Megan's Garden 1: the rudimentary beginnings of a photo project and steps toward healing


I have begun photographing my friend Megan and her garden as part of a class I am taking with Democrat & Chronicle photographer Will Yurman at Rochester's Community Darkroom. This ultimately will be at least a year-long project for me, as I take her through the seasons.

I spent a good part of Friday with my friend Megan in her garden. (Megan is the former ED nurse I stayed with after my emergency appendectomy in May. I met her in my Ai Chi class.)

Megan also has fibromyalgia and Sjogren’s Syndrome; and like me she is seriously ADD, though she has a few other medical conditions in addition, and she is physically far worse off than I am. Megan recently had to leave her 30-year nursing career because of her health issues. And of course, I had to let go of a very promising career as a scholar and college professor. So a lot of what interests (and inspires) me is observing her progress through the same trajectory my own life has taken. I’ve also been a significant emotional support for her, having passed this way before.

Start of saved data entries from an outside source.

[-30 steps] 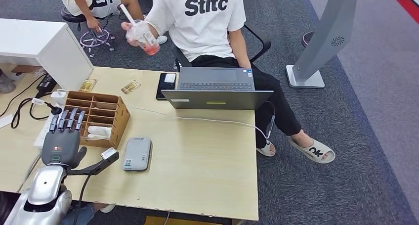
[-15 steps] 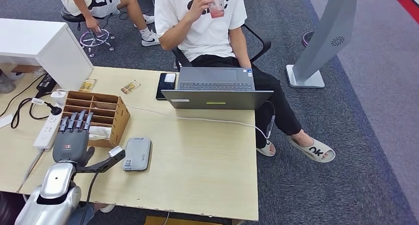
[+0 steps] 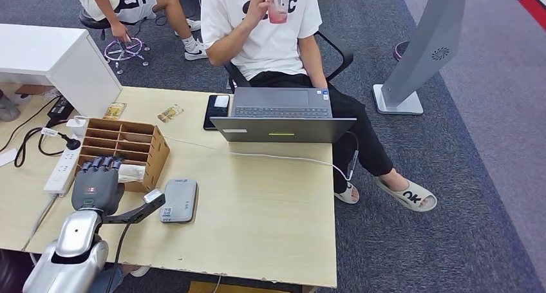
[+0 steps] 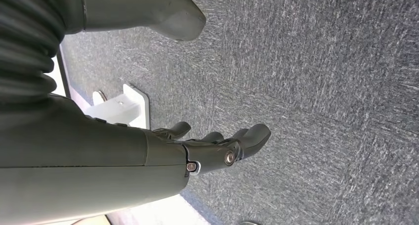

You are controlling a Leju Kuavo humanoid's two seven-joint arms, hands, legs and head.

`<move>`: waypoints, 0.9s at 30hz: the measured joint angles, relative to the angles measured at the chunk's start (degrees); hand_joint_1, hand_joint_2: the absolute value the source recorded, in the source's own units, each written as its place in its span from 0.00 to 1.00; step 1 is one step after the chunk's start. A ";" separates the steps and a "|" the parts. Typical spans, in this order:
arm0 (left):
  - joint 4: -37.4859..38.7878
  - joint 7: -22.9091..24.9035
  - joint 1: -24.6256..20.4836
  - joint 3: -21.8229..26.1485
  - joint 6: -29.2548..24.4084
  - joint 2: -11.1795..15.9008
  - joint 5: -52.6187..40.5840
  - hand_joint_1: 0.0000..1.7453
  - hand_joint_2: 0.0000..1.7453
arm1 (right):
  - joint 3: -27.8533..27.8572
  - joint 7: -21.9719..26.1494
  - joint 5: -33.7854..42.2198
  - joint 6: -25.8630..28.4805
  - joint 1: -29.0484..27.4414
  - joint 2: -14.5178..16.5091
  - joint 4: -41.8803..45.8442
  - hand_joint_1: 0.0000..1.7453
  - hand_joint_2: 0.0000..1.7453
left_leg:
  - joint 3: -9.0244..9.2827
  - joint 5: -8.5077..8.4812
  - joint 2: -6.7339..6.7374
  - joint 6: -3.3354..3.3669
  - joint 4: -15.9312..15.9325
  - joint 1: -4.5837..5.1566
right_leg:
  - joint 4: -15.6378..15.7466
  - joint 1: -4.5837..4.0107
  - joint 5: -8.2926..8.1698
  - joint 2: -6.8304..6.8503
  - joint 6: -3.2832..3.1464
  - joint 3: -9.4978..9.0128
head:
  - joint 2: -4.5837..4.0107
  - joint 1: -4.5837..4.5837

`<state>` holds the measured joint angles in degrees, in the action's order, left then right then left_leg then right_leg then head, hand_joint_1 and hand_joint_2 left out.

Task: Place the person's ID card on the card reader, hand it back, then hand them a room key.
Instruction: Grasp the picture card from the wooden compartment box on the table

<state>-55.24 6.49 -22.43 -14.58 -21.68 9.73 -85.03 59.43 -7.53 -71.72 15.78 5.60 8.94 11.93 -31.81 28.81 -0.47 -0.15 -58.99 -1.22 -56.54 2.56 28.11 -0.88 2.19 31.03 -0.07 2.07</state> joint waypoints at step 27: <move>0.79 -0.33 -0.33 0.04 -1.00 -0.54 -0.71 1.00 1.00 | -0.01 0.02 -0.01 0.03 0.00 -0.02 0.00 0.00 1.00 | 0.00 0.00 0.01 0.00 0.00 0.00 | 0.00 0.00 0.00 -0.01 0.00 0.00 | 0.00 -0.01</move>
<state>-54.45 6.16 -22.76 -14.53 -22.68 9.20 -85.74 59.43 -7.52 -71.73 15.81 5.60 8.92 11.93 -31.81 28.81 -0.46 -0.15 -58.99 -1.22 -56.55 2.56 28.11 -0.89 2.19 31.03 -0.07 2.05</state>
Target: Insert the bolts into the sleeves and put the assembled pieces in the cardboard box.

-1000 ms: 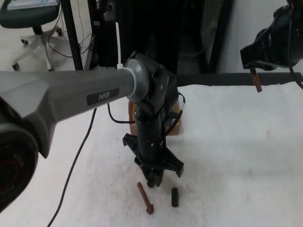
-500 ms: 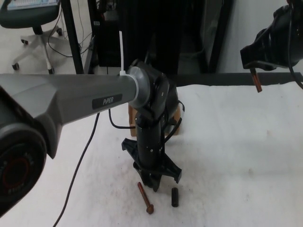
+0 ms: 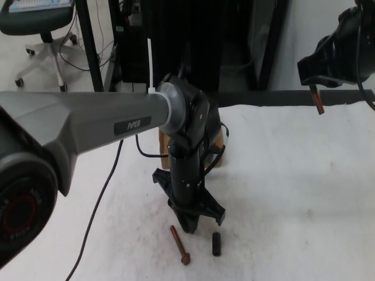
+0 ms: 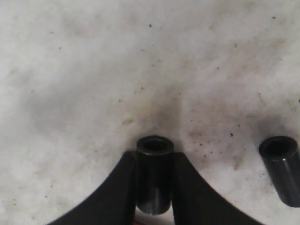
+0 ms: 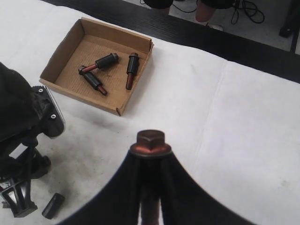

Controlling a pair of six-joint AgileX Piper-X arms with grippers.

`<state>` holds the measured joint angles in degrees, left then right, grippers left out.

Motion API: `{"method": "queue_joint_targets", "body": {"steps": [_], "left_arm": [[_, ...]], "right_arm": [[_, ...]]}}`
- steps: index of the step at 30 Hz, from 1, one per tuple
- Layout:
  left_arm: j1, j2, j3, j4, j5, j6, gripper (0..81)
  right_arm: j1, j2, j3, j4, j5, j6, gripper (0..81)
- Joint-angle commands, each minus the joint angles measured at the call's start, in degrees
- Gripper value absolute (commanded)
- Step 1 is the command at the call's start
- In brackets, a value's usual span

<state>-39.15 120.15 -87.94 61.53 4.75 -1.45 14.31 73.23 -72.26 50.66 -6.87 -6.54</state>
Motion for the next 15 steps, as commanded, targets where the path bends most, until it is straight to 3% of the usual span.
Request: {"method": "queue_joint_targets", "body": {"steps": [1,8,15], "left_arm": [[-0.3,-0.3,0.1,-0.6,-0.8,3.0,0.2],[-0.3,-0.5,-0.1,-0.3,-0.4,4.0,0.0],[-0.3,-7.1,-1.2,-8.5,12.9,4.0,0.0]], "right_arm": [[-0.2,-0.7,-0.1,0.1,-0.8,-1.2,0.8],[-0.2,-0.7,0.1,0.1,-0.8,-1.2,0.8],[-0.6,-0.7,0.0,-0.4,2.4,-1.2,0.8]]}}
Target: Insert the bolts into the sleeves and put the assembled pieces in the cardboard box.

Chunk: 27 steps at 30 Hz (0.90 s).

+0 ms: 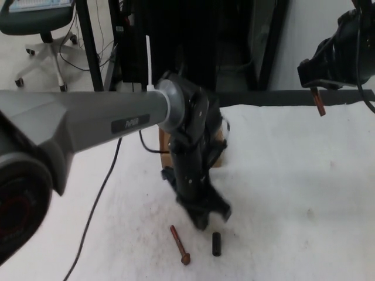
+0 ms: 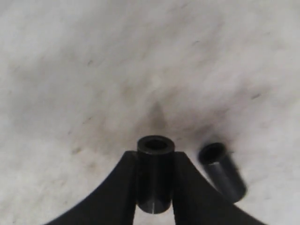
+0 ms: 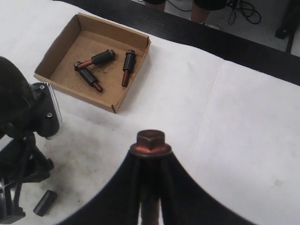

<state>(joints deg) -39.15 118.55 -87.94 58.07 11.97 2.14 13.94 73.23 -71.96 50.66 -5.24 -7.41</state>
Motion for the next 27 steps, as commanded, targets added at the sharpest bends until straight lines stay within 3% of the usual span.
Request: {"method": "queue_joint_targets", "body": {"steps": [1,7,9,14,17,24,27], "left_arm": [[-0.3,-7.0,-1.3,-6.9,5.9,0.6,0.0],[-0.3,-18.9,-1.2,-15.0,6.3,5.7,0.0],[-0.3,-22.3,-1.2,-17.7,8.7,5.7,0.0],[-0.3,-30.2,1.4,-25.6,17.8,4.7,0.0],[-0.3,-35.2,6.9,-31.4,21.2,4.7,0.0],[-0.3,-45.4,29.6,-52.6,22.4,-2.6,0.0],[0.4,-47.0,39.9,-70.9,20.4,-12.9,0.0]], "right_arm": [[-0.8,-0.7,-0.3,-0.7,0.7,-0.3,0.8],[-5.3,-1.2,-0.3,-3.2,-1.8,3.3,0.8],[-6.8,-1.7,-0.3,-5.4,-9.0,6.6,0.8],[-9.5,-2.3,-0.3,-19.2,-37.1,14.2,0.8],[-9.4,-2.3,-0.3,-28.7,-46.0,20.4,0.8],[-7.4,-2.3,-0.3,-47.3,-55.3,29.8,0.8],[-5.6,-2.3,-0.3,-52.3,-55.6,30.1,0.8]]}}
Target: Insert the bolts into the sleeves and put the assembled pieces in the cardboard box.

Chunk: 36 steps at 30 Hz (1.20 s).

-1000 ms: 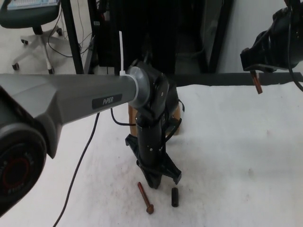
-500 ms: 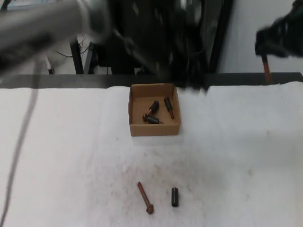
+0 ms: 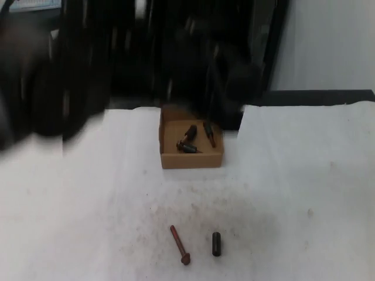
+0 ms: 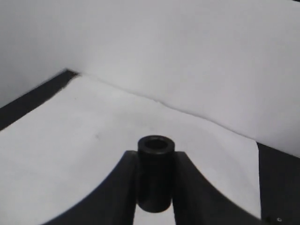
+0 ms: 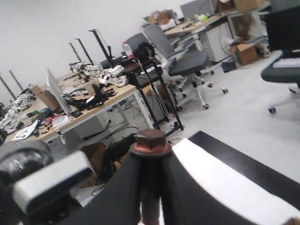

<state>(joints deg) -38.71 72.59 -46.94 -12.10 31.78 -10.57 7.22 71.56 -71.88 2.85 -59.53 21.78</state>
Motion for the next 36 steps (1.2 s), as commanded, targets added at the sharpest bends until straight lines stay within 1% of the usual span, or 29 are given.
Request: {"method": "queue_joint_targets", "body": {"steps": [1,3,5,7,9,12,15,17,20,22,25,28,32,36], "left_arm": [[0.4,-1.0,2.2,-8.3,-1.0,-4.4,0.0],[1.5,0.2,8.3,-23.3,-5.7,-11.5,0.0],[3.1,2.0,13.0,-37.1,-10.6,-18.4,0.0],[4.7,4.2,15.5,-46.9,-11.5,-21.3,0.0],[6.1,6.2,16.3,-52.3,-9.0,-22.1,0.0],[7.7,8.1,16.2,-53.2,0.1,-22.1,0.0],[8.6,8.6,16.2,-53.2,7.0,-22.1,0.0],[8.9,8.6,16.2,-53.2,8.7,-22.0,0.0],[9.5,8.6,16.4,-53.1,11.3,-21.4,0.0],[10.1,8.6,16.7,-53.1,13.0,-21.1,0.0],[11.1,8.6,16.9,-53.1,15.3,-21.1,0.0],[12.7,8.6,16.9,-53.1,20.5,-21.1,0.0],[15.5,8.6,16.9,-52.9,26.0,-22.5,0.0],[18.8,8.0,16.9,-53.3,27.9,-23.0,0.0]], "right_arm": [[2.0,-0.7,-0.3,-6.2,-1.2,0.3,0.8],[4.1,-0.7,0.4,-10.1,0.4,-1.5,0.8],[6.4,-0.7,2.2,-15.2,3.5,-1.4,0.8],[8.6,-0.7,4.4,-19.2,6.3,-0.5,0.8],[11.5,-0.7,7.2,-21.4,8.8,-0.4,0.8],[16.2,-0.5,11.3,-22.4,12.4,-3.0,0.8],[20.9,0.1,14.7,-22.4,16.0,-7.0,0.8],[23.7,0.9,15.9,-22.4,17.9,-8.8,0.8],[26.5,2.5,16.4,-22.8,18.9,-9.5,0.8],[27.5,3.4,16.4,-24.4,18.9,-9.9,0.8],[27.6,3.7,16.4,-26.4,18.9,-9.9,0.8],[26.9,3.7,16.4,-29.3,18.4,-9.9,0.8],[25.9,3.5,16.4,-32.0,13.4,-9.9,0.8],[25.3,3.5,16.4,-30.1,8.3,-9.8,0.8]]}}
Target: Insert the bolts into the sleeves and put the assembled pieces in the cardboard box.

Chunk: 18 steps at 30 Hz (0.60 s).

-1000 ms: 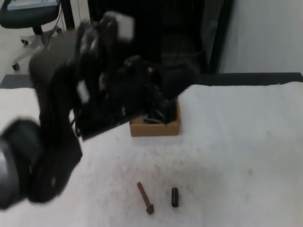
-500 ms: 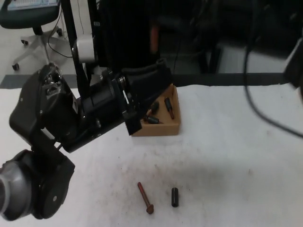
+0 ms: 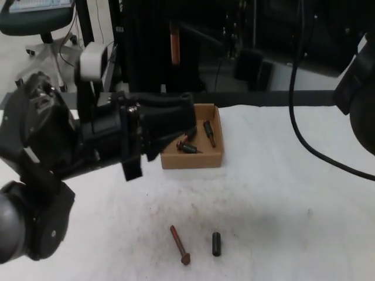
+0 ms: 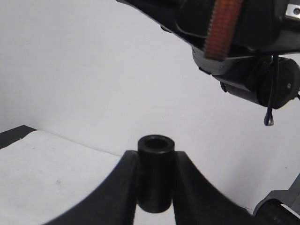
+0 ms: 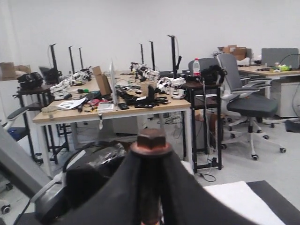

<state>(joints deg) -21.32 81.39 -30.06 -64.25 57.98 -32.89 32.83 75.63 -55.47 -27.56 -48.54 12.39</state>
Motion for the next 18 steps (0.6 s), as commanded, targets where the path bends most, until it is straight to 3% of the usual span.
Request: {"method": "queue_joint_targets", "body": {"steps": [1,10,18], "left_arm": [[2.0,-1.1,0.0,-1.2,2.0,-0.6,0.0],[0.9,-2.1,0.0,-1.2,5.4,-2.3,0.0],[-1.6,-2.1,0.0,-1.2,8.9,-2.2,0.0]], "right_arm": [[-0.3,-0.5,-0.1,1.0,-2.9,-0.4,0.8],[0.6,-0.5,-0.1,13.1,1.5,-6.6,0.8],[0.8,-0.5,-0.1,11.5,2.4,-8.0,0.8]]}}
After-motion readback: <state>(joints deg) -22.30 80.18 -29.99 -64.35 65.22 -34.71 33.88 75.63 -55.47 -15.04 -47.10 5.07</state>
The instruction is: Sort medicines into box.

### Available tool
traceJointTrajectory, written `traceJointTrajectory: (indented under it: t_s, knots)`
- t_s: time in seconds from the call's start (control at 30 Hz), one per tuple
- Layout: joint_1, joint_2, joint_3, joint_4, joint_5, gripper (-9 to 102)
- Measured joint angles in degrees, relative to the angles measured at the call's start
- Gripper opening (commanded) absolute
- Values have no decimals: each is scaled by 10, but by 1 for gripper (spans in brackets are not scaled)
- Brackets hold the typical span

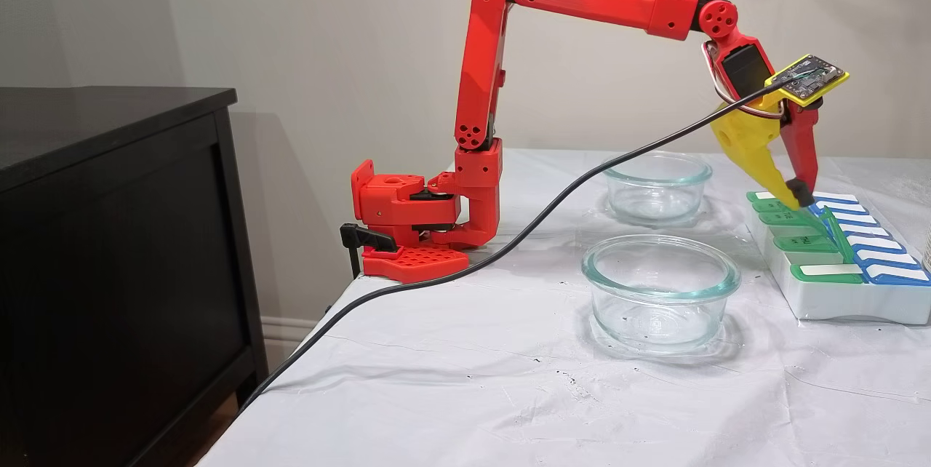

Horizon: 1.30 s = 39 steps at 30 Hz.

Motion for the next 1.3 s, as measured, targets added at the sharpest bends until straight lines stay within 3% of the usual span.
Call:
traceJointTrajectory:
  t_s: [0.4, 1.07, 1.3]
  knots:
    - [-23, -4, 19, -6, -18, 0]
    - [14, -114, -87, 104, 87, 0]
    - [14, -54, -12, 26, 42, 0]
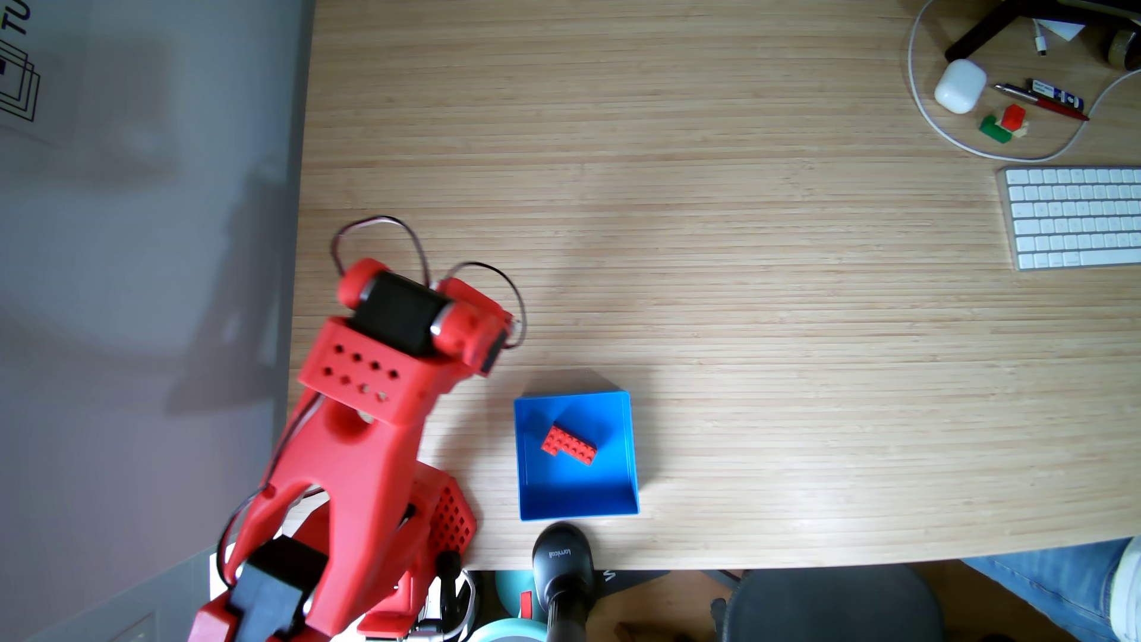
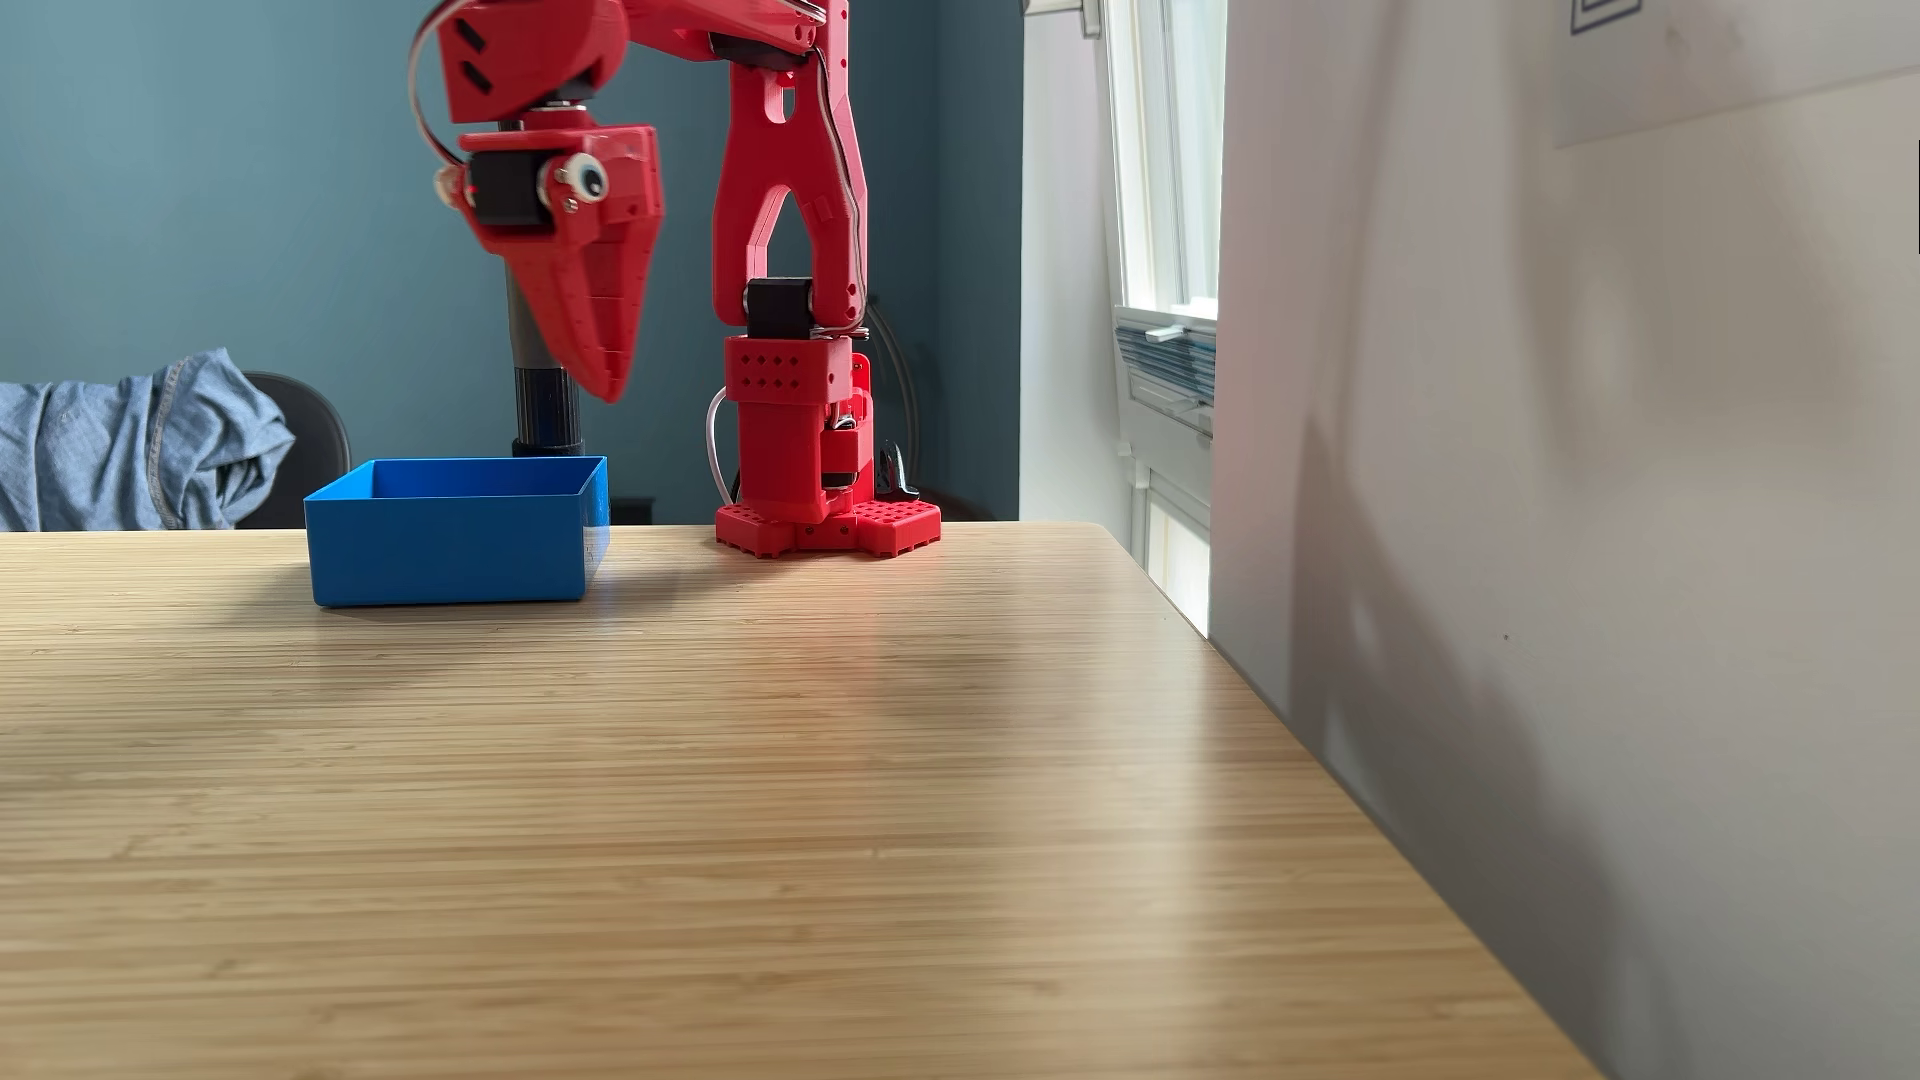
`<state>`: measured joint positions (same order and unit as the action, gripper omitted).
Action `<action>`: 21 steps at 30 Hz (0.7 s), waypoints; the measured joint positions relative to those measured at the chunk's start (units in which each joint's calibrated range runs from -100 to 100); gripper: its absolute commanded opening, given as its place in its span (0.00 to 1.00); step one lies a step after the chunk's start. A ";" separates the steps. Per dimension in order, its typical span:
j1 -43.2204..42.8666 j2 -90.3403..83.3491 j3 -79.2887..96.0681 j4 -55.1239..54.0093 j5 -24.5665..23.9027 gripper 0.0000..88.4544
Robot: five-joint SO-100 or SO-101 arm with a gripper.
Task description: Put the red lego brick in blue bin
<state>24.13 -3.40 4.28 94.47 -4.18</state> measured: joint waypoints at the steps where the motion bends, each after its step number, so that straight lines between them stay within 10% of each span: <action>1: -2.11 0.00 0.26 -0.08 -0.93 0.00; 21: -21.13 -27.64 34.93 -20.31 -4.44 0.00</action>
<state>3.00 -31.04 39.21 74.16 -8.62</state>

I have begun photographing Megan and her garden as part of a class I am taking with Democrat & Chronicle photographer Will Yurman at Rochester's Community Darkroom.

A fascinating thing that happened in this shoot (before it was all just her garden, without her in it) was how Megan and I began relating to each other through the photos. She was very self-conscious at first, worrying about how she would look. So I had her just go about her gardening while I shot some of the changes since June. Then I went back to her when she lost track of me. After a while, I downloaded the images onto my laptop and showed them to her, along with a selection of my earlier photos. She was thrilled with them and immediately saw the value of what I was doing.

After that, she completely relaxed. She sees the process of what I am doing as healing for the both of us — and, likely, for others who have been or are going through it as well. One idea I have for sharing the end product is a slide show — including voice recording — at medical conferences that involve both doctors and patients (like the Sjogren’s Foundation and/or Fibromyalgia Association conference). I dunno. Maybe there’s grant money for that somewhere.

We talked a lot of the way through, too.

Photography is one of my ways of coping. It is pure joy. I could spend endless hours at this, without a single thought to pain or fatigue. Just like Megan in her garden.

I’ve set up an online QuickTime slide show of a tiny selection (I have over 240 images total — mostly just practice; this is just a little more than 10%, including a few from my May/June shoots) here.

I hope the link works. This technology is new to me & I may not have done it right. It is a 1.9 MB file, so a dial-up download will be pretty slow.

I'm not thrilled with all of them, by any means. This is just a very rudimentary beginning. My absolute favorite is the next to last one, which shows Megan in a close-up at a moment of exhaustion and pain so familiar to me. But I look at it now and I see distractions in it that I really wish weren't there! Still, the process helps me to see Megan. That is one thing I use the camera for: to teach myself to see what I would otherwise miss.

Many of these are thematically repetitious, but after culling 27 out of over 240, cutting further is just a bit much for now. Since I plan to follow her through the seasons (what she does in winter without her garden is part of the story), quite possibly NONE of these will end up in the final cut.

One thing I know I need to figure out how to do next time is to get more facial shots. That’s a huge challenge when someone is gardening — and therefore usually looking down — and I don’t want to pose her.

I am somewhat limited with technology. These were all taken with my Canon PowerShot S1 that I’ve had just since last December. It has a 10x zoom, but obviously that can’t do the same kinds of things as my old Nikon FM with telephoto & wide angle zoom lenses. I plan to do some film as well because of that. Film & processing cost is a huge limiting factor for me, so I can’t use it just for practice, the way I can with digital.

This is the first photo class I’ve taken since 1987, and only the second ever. In ‘87, while I was in the doctoral program in Journalism and Mass Communication at the University of Iowa, I TA’d in an introduction to documentary photography class taught by Drake Hokanson — they allowed me to take the class the first semester as part of my teaching assistantship, with my responsibilities for darkroom supervision and grading gradually increasing. It was a wonderful opportunity for which I will be eternally grateful.

Until this class with Will this summer, I had no idea how important it is for me to be in contact with other photographers and to share work. I am bubbling over with excitement.